Test #1 study questions:

  1. What does society consist off? What do, from sociological point of view, individuals consist off?
  2. What is the subject of sociology? How is the subject of sociological investigation different from the subject of psychological investigation?
  3. Can properties of groups be explained by characteristics of individuals that make up these groups? Provide an example of patterns of interaction specific to groups.
  4. Why it is important to engage in/generate sociological knowledge?
  5. Why did sociology as a discipline emerge in the 18th century? Why not earlier or later?
  6. What factors characterize transition from traditional to modern societies?
  7. August Comte is regarded as a founder of sociology because he proposed that a "positive method" should be used in a study of society. What is a positive method or positivism? Why the early sociologists preferred to use natural sciences research model to study society?
  8. Herbert Spencerís views of the evolution of societies are known as social Darwinism. How does social Darwinism characterize the evolution of a society? What are its major flaws?
  9. Marx views on human history were based on economic determinism perspective. Explain, what is economic determinism. How would economic determinism explain emergence of civil rights movement in the US during the 1960s?
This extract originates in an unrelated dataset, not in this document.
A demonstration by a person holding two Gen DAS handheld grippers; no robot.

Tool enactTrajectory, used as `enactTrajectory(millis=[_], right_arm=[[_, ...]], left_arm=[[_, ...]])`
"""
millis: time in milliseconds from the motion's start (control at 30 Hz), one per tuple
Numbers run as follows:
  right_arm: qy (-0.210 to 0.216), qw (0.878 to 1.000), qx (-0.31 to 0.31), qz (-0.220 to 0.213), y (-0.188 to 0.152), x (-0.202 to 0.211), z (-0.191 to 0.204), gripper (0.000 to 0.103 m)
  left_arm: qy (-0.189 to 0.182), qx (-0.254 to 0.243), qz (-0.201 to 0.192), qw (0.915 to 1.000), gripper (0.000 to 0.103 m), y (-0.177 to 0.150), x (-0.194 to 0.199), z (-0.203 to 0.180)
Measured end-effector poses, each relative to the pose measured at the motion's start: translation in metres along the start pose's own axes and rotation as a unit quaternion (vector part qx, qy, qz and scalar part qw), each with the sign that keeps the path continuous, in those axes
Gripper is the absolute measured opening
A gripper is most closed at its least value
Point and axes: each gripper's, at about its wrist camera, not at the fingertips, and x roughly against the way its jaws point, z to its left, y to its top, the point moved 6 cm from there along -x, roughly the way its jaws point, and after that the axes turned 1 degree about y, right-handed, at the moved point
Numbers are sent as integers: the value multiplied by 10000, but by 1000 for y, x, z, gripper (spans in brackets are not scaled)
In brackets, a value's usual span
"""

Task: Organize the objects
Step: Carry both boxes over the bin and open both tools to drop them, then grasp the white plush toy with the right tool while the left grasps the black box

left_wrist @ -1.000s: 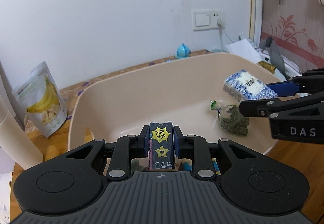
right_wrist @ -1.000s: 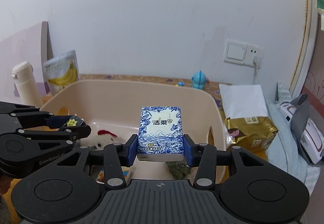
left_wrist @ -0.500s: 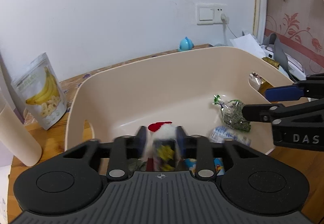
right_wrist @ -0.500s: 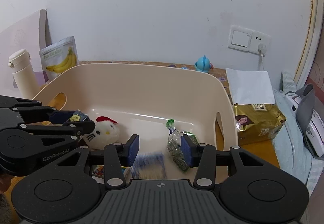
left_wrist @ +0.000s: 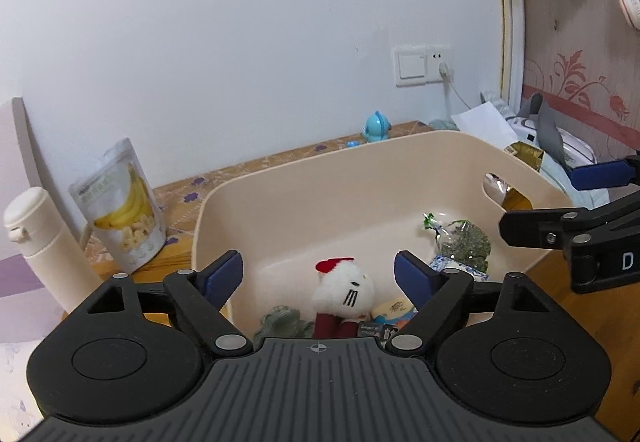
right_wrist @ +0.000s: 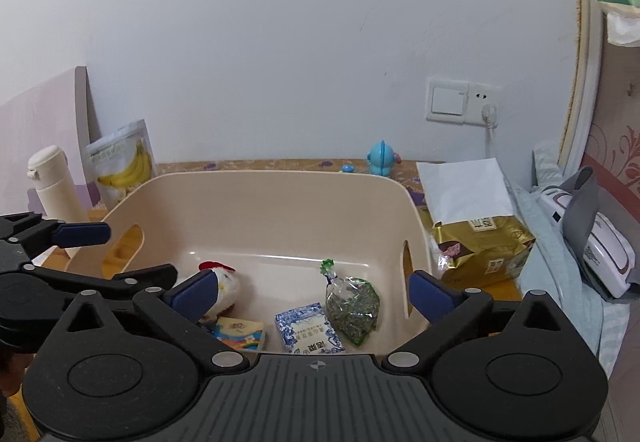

Why this does not happened earlier or later?
  10. Marx is considered a founder of a conflict perspective in sociology. Who, according to Marx are engaged in a conflict and what this conflict is about? Define bourgeoisie and proletariat.
  11. Explain, why according to Durkheim among Protestants/unmarried males suicide rates are higher than among Catholics/married men? Why suicide rates tend to be stable for a long periods of time?
  12. Define mechanical and organic solidarity. Provide an example of groups integrated via mechanical and organic solidarity. In which type of a group/society there are more possibilities for expressions of individuality?
  13. Weber argued that there are no laws that govern human societies. What, according to Weber, is the most important factor that defines emergence, reproduction and change of "social forms"? How, according to Max Weber, did the change of meaning of work under Protestantism make capitalism possible?
  14. How do conflict, functionalist and symbolic interactionist perspectives explain social order/social forms? Use these three perspective to explain (a) high divorce rates in a contemporary US; (b) teenager pregnancies; (c) gang violence.